▶ _Your instructions_
Reproduce the entries below exactly, but only from the line containing "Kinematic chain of" to the line containing "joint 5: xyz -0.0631", inclusive.

▶ _Data under study_
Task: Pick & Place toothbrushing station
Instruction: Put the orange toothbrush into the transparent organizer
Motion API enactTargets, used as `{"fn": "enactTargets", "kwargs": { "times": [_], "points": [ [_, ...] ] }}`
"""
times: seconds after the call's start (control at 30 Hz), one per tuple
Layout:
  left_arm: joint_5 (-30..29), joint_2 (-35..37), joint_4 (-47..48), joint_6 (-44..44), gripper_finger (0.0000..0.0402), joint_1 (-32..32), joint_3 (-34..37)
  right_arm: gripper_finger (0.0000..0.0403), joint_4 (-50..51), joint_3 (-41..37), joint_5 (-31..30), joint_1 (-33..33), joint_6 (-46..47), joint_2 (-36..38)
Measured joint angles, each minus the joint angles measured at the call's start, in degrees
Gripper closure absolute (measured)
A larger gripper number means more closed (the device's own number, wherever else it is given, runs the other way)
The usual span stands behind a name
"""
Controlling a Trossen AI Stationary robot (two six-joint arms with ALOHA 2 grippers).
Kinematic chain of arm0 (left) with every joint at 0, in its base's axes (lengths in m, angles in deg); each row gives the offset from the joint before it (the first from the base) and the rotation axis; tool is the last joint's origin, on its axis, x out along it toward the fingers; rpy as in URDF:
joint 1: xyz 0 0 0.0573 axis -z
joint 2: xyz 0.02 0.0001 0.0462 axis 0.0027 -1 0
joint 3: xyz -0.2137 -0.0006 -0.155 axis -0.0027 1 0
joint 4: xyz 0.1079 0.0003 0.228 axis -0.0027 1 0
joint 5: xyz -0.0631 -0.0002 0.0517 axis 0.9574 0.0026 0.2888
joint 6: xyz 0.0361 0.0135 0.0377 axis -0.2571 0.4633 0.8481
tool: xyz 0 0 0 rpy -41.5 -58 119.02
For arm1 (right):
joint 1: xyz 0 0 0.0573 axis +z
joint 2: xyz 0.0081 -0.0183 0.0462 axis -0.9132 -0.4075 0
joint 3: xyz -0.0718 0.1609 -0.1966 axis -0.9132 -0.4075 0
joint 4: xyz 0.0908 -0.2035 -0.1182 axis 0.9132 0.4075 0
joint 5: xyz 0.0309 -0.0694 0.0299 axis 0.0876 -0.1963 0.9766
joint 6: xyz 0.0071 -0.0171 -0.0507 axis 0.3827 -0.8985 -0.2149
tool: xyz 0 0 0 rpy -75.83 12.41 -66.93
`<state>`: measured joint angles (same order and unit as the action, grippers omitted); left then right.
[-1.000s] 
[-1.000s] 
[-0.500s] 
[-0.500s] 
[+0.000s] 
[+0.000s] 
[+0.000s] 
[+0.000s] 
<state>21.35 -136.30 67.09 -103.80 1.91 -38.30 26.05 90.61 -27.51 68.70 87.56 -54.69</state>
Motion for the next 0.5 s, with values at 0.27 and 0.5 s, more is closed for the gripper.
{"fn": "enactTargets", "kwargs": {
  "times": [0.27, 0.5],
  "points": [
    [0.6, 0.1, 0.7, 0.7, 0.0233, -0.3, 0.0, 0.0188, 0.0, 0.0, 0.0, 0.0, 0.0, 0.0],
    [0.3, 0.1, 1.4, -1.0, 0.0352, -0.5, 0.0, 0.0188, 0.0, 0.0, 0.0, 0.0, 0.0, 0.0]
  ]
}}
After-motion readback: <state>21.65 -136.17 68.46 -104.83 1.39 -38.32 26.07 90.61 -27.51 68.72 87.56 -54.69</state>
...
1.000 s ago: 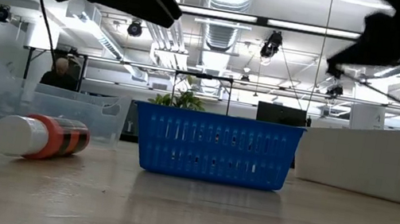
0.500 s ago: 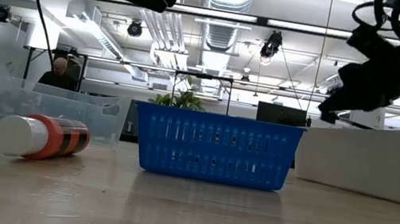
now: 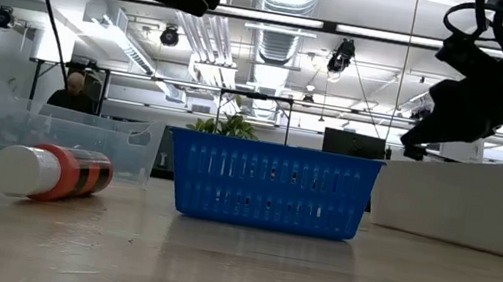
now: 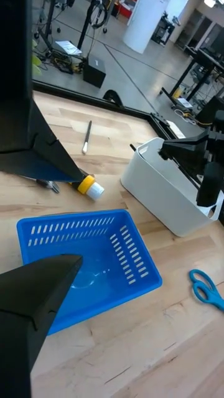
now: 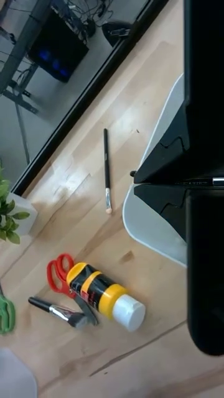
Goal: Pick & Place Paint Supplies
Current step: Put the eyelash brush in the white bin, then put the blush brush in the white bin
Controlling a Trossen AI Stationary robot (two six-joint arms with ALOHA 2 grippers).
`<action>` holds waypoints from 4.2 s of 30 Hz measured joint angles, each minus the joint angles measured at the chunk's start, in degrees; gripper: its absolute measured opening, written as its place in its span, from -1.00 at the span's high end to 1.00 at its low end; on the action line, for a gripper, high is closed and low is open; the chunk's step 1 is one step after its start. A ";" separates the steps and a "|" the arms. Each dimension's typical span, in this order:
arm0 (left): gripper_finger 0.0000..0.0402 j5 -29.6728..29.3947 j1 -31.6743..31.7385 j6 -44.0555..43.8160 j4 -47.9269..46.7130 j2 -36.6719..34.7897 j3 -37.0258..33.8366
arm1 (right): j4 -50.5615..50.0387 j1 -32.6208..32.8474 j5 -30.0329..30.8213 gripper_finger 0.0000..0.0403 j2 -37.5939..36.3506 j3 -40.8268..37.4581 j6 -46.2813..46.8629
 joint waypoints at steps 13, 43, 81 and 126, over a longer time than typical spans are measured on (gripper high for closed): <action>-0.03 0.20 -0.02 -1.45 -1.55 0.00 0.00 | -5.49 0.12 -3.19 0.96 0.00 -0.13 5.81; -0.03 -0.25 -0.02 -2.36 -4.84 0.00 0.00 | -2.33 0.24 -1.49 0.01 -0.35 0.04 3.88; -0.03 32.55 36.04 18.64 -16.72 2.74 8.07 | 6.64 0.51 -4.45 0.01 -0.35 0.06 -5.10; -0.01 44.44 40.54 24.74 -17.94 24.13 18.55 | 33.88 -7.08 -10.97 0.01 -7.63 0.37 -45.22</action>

▶ _Output for this task_
Kinematic chain of arm0 (left) with every joint at 0, in its base's axes (lengths in m, angles in deg); each row gives the offset from the joint before it (the first from the base) and the rotation axis; tool is the last joint's origin, on its axis, x out along it toward the fingers; rpy as in URDF:
joint 1: xyz 0 0 0.0573 axis -z
joint 2: xyz 0.02 0.0001 0.0462 axis 0.0027 -1 0
joint 3: xyz -0.2137 -0.0006 -0.155 axis -0.0027 1 0
joint 4: xyz 0.1079 0.0003 0.228 axis -0.0027 1 0
joint 5: xyz -0.0631 -0.0002 0.0517 axis 0.9574 0.0026 0.2888

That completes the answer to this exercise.